«On joue contre des joueurs de la LNH» – Steve Ahern

SAINT-JEAN – «Ils en ont des missiles. On joue contre des joueurs de la Ligue nationale.»

Le directeur-gérant et entraîneur du Drakkar de Baie-Comeau, Steve Ahern, n’est pas découragé. Il est plutôt réaliste et serein face au broyage que subit sa formation contre les Sea Dogs de Saint-Jean.

Samedi, au Harbour Station, le Drakkar a essuyé une autre correction, cette fois au compte de 10 à 2. Le Néo-Brunswickois Zack Phillips (2-3), qui a égalé un record d’équipe pour le plus grand nombre de points dans un match de séries, Stanislav Galiev (2-1), Tomas Jurco (2-0), Charles-Olivier Roussel (1-3) et Charles Coyle (0-4) se sont particulièrement amusés.

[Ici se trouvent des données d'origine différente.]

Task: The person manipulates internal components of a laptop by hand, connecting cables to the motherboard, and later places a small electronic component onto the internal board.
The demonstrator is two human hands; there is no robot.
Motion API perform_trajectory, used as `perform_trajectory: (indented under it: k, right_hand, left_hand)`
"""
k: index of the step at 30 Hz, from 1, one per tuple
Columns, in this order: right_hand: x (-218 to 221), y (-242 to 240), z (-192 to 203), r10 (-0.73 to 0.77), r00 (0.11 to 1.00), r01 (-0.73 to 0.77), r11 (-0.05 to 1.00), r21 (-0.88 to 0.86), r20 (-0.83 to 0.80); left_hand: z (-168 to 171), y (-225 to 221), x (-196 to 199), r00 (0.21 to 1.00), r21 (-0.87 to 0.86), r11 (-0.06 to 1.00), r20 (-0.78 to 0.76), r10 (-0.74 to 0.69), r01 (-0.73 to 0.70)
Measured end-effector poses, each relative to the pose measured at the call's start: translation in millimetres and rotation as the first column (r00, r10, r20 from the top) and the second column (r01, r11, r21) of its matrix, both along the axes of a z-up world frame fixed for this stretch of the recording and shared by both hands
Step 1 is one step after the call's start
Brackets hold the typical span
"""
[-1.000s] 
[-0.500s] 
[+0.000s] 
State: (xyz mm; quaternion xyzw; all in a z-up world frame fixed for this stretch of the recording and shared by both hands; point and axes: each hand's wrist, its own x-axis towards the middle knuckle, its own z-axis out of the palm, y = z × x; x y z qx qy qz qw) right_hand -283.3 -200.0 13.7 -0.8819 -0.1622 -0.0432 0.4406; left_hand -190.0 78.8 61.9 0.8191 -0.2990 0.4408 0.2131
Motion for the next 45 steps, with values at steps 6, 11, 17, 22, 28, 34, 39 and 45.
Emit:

Saint-Jean avait remporté le premier duel de cette série quart de finale 4 de 7 par la marque de 9 à 3. Quand Steve Ahern affirme que les siens affrontent des patineurs du circuit Bettman, il n’a pas tout à fait tort.

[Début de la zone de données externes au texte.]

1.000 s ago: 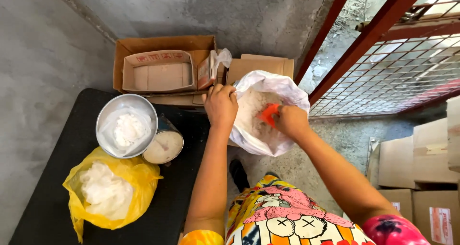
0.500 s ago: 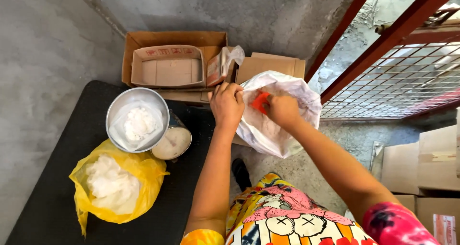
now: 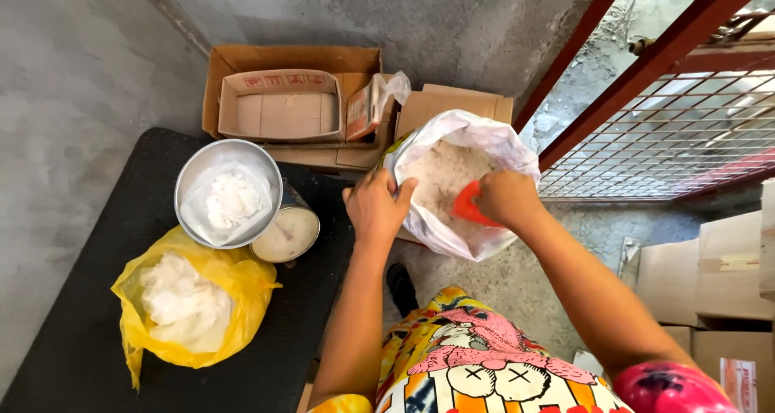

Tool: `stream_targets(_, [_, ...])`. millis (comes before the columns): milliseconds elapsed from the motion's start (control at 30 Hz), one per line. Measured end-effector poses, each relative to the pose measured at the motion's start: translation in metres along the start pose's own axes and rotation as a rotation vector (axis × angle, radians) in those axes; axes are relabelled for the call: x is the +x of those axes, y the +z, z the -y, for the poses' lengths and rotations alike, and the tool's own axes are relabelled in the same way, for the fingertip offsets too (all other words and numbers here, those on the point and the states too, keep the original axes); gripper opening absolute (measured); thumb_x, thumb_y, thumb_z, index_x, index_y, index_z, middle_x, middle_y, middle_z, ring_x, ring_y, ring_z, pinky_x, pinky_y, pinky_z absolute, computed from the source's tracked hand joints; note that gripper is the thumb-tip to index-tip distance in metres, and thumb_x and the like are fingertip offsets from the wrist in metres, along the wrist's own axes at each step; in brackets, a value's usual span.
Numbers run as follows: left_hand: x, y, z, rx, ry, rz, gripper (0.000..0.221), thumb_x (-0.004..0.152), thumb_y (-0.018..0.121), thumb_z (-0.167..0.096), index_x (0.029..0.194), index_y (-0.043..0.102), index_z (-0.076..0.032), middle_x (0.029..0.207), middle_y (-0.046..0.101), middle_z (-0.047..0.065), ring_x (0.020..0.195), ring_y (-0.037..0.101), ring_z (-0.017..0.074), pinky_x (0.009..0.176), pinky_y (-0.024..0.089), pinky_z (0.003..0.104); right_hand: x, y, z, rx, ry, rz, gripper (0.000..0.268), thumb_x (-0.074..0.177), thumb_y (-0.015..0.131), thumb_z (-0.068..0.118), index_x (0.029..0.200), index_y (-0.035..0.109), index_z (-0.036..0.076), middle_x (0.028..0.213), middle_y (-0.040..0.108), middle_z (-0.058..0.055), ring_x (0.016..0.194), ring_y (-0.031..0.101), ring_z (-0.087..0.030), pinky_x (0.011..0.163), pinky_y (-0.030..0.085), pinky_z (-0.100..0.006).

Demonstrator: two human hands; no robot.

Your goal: Scooping white powder into bags, tying them, and placing them in a shipping box.

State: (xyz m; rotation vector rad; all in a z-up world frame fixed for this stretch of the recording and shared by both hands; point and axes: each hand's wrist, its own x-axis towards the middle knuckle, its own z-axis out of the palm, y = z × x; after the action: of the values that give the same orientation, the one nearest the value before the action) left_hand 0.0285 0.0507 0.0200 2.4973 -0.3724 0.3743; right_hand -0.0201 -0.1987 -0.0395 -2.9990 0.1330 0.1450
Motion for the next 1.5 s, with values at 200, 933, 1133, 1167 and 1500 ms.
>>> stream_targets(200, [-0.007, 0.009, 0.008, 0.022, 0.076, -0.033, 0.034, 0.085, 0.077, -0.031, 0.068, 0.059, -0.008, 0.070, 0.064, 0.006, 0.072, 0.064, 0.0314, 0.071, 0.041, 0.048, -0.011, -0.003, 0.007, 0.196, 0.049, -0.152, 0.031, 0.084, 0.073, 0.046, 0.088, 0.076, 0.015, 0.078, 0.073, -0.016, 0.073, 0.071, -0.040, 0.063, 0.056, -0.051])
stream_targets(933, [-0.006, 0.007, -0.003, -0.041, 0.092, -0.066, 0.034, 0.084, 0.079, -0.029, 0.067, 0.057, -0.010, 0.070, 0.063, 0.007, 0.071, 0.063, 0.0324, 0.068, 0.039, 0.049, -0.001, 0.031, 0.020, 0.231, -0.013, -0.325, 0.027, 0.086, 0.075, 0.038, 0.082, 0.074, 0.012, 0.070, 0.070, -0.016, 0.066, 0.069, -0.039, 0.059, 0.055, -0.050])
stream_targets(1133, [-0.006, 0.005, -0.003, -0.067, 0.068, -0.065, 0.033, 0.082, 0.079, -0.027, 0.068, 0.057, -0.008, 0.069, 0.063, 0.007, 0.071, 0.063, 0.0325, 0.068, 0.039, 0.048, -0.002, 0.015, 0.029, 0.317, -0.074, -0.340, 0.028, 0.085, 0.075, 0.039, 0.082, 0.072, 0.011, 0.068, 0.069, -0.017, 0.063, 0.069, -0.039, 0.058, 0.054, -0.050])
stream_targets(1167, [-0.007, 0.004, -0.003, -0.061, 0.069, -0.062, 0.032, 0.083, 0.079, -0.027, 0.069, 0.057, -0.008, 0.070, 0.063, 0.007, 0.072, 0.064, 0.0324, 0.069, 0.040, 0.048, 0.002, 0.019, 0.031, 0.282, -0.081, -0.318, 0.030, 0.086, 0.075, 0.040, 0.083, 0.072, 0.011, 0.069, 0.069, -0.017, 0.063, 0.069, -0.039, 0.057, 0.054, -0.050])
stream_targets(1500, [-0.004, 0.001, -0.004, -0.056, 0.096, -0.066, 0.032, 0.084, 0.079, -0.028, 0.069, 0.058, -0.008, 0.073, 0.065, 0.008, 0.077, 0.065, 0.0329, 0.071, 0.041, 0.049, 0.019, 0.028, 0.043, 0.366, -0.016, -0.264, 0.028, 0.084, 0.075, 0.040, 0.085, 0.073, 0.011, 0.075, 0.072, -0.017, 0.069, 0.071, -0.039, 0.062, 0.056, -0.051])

Dix Sea Dogs appartiennent déjà à une formation de la Ligue nationale. Quatre d’entre eux, soit Jonathan Huberdeau, Nathan Beaulieu, Phillips et Coyle, sont des choix de première ronde.

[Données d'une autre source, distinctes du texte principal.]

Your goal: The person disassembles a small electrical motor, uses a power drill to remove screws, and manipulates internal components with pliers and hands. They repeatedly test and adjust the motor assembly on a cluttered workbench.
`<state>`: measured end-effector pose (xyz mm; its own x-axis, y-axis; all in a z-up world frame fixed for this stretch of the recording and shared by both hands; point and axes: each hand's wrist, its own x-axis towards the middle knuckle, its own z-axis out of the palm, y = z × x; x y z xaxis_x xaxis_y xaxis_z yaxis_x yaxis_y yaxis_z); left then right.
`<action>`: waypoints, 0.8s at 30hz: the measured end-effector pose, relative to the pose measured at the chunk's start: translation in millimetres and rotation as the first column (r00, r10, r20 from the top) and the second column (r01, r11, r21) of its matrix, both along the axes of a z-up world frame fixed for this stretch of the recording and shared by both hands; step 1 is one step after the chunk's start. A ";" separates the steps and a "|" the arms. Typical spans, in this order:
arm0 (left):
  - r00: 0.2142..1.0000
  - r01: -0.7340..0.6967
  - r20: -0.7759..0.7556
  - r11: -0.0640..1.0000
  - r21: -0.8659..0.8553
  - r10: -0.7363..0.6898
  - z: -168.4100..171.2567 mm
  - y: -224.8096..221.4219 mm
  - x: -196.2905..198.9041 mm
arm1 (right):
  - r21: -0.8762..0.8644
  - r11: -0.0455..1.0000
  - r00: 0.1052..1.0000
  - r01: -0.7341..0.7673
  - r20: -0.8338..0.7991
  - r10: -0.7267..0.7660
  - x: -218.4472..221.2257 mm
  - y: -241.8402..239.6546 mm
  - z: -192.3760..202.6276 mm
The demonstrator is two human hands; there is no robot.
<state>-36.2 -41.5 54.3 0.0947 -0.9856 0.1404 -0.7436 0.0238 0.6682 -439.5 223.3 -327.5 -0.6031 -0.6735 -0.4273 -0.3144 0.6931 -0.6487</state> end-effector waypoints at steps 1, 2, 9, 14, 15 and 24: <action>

«Sur chaque occasion, ils ont été en mesure de capitaliser. Samedi, Jurco et Galiev ont réalisé deux à trois feintes en seulement deux à trois coups de patin. Les Sea Dogs ont toute une équipe. C’est une expérience intéressante pour nos joueurs», a exprimé l’entraîneur et directeur-gérant de Baie-Comeau.

Selon lui, les pointages ne reflètent pas l’allure des deux rencontres, surtout la première.

«Dans le premier match, nous avions le momentum. C’était 2 à 2 (jusqu’au milieu du deuxième tiers). Une pénalité de Huberdeau n’a pas été imposée, ils ont marqué sur la séquence et le vent a tourné. Nous sommes devenus déconcentrés.»

Lors de la deuxième partie, M. Ahern a fait savoir que ses protégés étaient nerveux.

«Nous avons commencé avec deux avantages numériques dès le départ. La première fois ne s’est pas bien passée et les gars ont commencé à être nerveux. Il faudra faire des ajustements sur les unités spéciales et profiter de nos chances.»

En effet, Saint-Jean a enfilé l’aiguille cinq fois en sept occasions avec un homme en plus, samedi, alors que le Drakkar a trouvé le fond du filet une seule fois en neuf tentatives en pareille situation.

«Nous ne lâcherons pas. Ils ne la trouveront pas facile chez nous. Nous allons continuer de les frapper et d’appliquer un bon échec avant à cinq contre cinq.»

Pour le défenseur acadien Kevin Gagné, des Sea Dogs, rien n’est encore gagné.

«Il va falloir être plus disciplinés. Ils ont prouvé qu’ils avaient un bon jeu de puissance (Baie-Comeau présente un taux d’efficacité de 32,3 % en supériorité numérique). Nous y allons un match à la fois», a indiqué l’arrière natif d’Edmundston.

Il reste que le club néo-brunswickois est en train de corriger son adversaire du deuxième tour éliminatoire, comme il l’a fait précédemment contre les Screaming Eagles du Cap-Breton.

«Nous avons une équipe avec beaucoup de profondeur. Nos quatre lignes peuvent produire. C’est un gros atout», a fait savoir Kevin Gagné.